Pak Tino lalu membuka tuas pintu pesawat. Para penumpang menelan ludah, Rado bahkan sampai menahan napas hingga kelojotan. Semua pandangan tertuju pada Pak Tino.
KLIK. Pintu pesawat bergeser terbuka.
Mata Stanley melotot seakan tidak percaya dan mendorong Pak Hermawan mundur ke belakang, “Semuanya berpegangan!”
“Huwaaa... pin...pintunya kebuka!” Dhani terkejut.
Semua penumpang berpegangan pada apa yang bisa diraihnya. Ada yang berpegangan pada kursi jok sampai ada yang memasang sabuk pengaman. Mereka takut tersedot keluar pesawat.
Pak Tino yang membuka pintu pesawat tidak kalah terkejut. Dirinya menjatuhkan dirinya ke belakang hingga sungkur terduduk.
Rossi yang berpegangan di dekat Dhani menyikutnya, ”Lo sih Dhani, pake nantangin segala.”
“Gue kan kagak tau kalo tuh kakek punya tenaga gajah.”
Suasana hening. Tidak ada tarikan angin keras yang menarik penumpang. Bahkan tidak ada barang-barang yang tersedot keluar. Pilot Stanley semakin heran. Begitupun dengan Pak Hermawan.

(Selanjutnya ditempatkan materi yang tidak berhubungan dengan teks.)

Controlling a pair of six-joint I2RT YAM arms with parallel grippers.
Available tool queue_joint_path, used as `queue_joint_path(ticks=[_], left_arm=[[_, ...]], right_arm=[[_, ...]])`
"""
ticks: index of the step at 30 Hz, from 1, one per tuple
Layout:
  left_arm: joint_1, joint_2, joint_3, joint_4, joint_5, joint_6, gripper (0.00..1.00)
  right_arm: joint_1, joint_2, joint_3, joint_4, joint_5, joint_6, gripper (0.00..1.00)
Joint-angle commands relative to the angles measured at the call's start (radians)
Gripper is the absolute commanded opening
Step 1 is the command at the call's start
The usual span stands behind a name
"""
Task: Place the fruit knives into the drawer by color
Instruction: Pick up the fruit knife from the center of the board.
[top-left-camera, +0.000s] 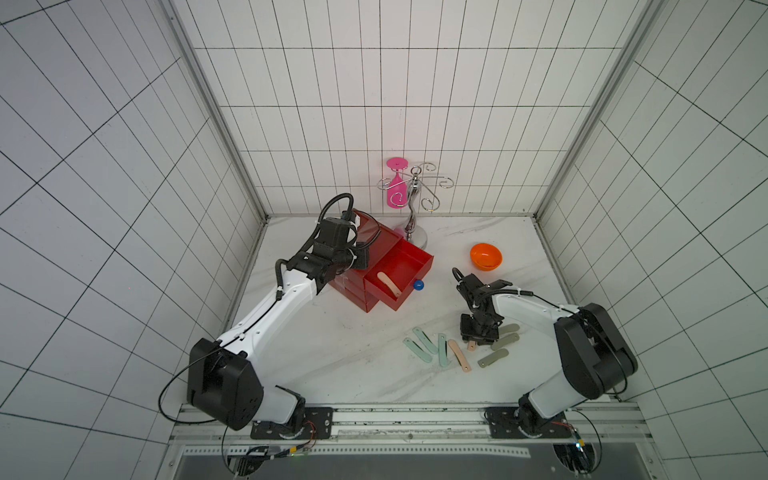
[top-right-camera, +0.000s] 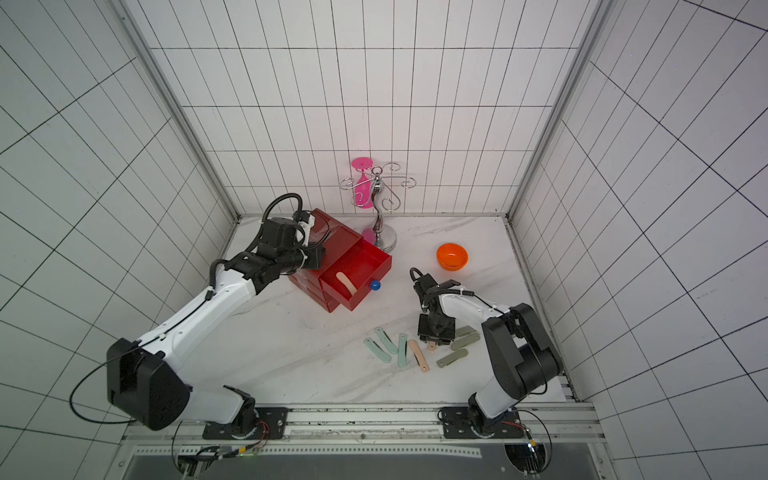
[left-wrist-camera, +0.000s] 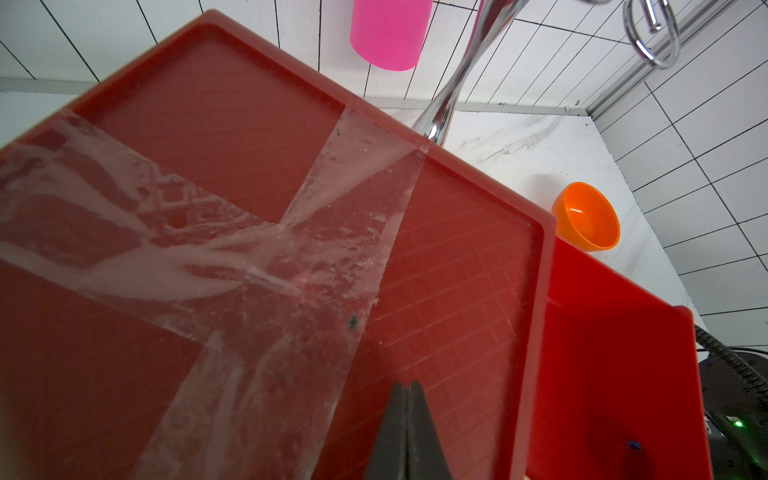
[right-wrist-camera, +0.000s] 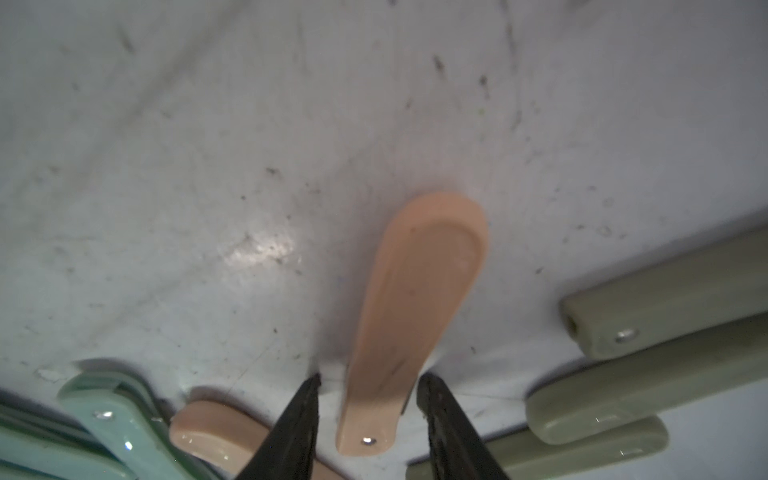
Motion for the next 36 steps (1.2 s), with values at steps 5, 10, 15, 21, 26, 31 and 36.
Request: queue_joint_path(ticks=[5, 10, 15, 21, 26, 31, 36], left_arm=[[-0.002, 0.038, -0.027, -0.150, 0.005, 0.004, 0.00], [-0.002, 0.040, -0.025, -0.150, 0.007, 0.004, 0.00], [-0.002, 0.038, -0.026, -0.150, 0.006, 0.004, 0.00], [-0.003, 0.039, -0.027, -0.150, 0.007, 0.003, 0.00], [-0.002, 0.042, -0.026, -0.150, 0.009, 0.004, 0.00], [-0.002, 0.040, -0.025, -0.150, 0.007, 0.004, 0.00], [-0.002, 0.043, -0.025, -0.150, 0.010, 0.003, 0.00]], right_arm=[[-0.023, 0.039, -0.048, 0.028, -0.009, -0.008, 0.42], [-0.027, 0.053, -0.037, 0.028, -0.010, -0.005, 0.37], [-0.027, 0.067, -0.025, 0.031, -0.016, -0.007, 0.32], [-0.027, 0.072, -0.019, 0.032, -0.026, -0.015, 0.21], [-0.027, 0.049, -0.015, 0.028, -0.039, -0.025, 0.19], [-0.025, 0.003, 0.004, -0.005, -0.044, -0.038, 0.19], [-0.022, -0.041, 0.029, -0.046, -0.045, -0.043, 0.18]])
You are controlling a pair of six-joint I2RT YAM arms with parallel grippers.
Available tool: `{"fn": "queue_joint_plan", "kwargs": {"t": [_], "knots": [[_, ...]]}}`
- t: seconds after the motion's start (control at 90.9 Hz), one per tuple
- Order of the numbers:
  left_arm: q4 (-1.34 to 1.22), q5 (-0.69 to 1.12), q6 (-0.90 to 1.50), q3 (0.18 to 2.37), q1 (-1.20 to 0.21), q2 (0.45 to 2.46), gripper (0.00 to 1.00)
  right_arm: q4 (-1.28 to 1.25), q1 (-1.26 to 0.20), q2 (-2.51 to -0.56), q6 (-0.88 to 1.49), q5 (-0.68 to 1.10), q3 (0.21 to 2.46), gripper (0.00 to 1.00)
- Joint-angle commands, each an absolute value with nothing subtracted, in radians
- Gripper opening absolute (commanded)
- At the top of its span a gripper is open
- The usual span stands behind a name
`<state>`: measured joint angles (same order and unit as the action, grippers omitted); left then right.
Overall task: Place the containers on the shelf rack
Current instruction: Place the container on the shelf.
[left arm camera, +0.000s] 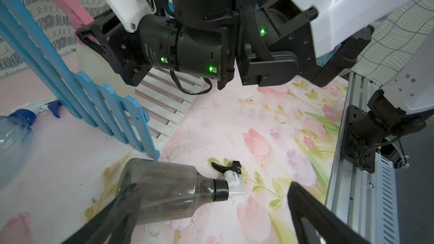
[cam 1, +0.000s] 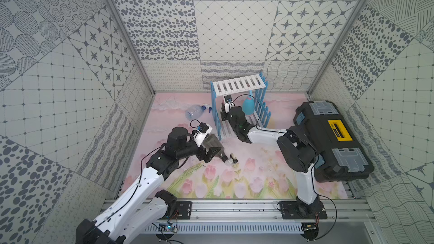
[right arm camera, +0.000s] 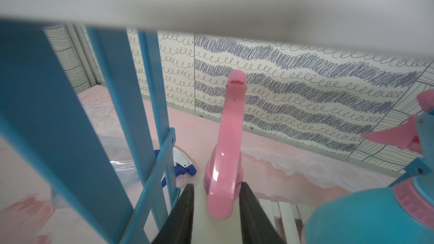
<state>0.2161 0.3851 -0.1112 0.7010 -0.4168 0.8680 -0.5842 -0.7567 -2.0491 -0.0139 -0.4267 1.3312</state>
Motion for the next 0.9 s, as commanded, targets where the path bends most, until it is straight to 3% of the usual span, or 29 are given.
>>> {"fn": "queue_joint_plan", "kwargs": {"t": [0.0,0.22,0.341,0.451,0.583,0.891], "knots": [[0.216,0.374,-0.133,0.709,-0.413,0.873,0.99,-0.594,-0.756,-2.063,-0.017,-0.420,1.358,0.40],[0.222,0.336,-0.136,0.713,-0.413,0.858,0.99,-0.593,-0.756,-2.003,-0.017,-0.411,1.302,0.63],[0.216,0.228,-0.135,0.702,-0.401,0.809,0.99,-0.589,-0.755,-1.918,-0.011,-0.410,1.225,0.80],[0.219,0.207,-0.123,0.700,-0.378,0.789,0.99,-0.576,-0.756,-1.802,-0.012,-0.394,1.136,0.89],[0.238,0.215,-0.100,0.740,-0.334,0.833,0.99,-0.510,-0.756,-1.626,-0.012,-0.358,1.036,0.97],[0.440,0.277,-0.113,1.125,-0.167,1.251,0.99,-0.219,-0.722,-1.241,0.052,-0.146,0.898,0.97]]}}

Stanley melepas pegangannya dan melangkah perlahan mendekati pintu pesawat yang terbuka. Para penumpang memperhatikan Stanley dalam posisi tidak berubah. Pak Tino masih terduduk di lantai dengan napas yang masih terengah-engah.
“Stanley, apa yang terjadi?!” tanya Pak Hermawan.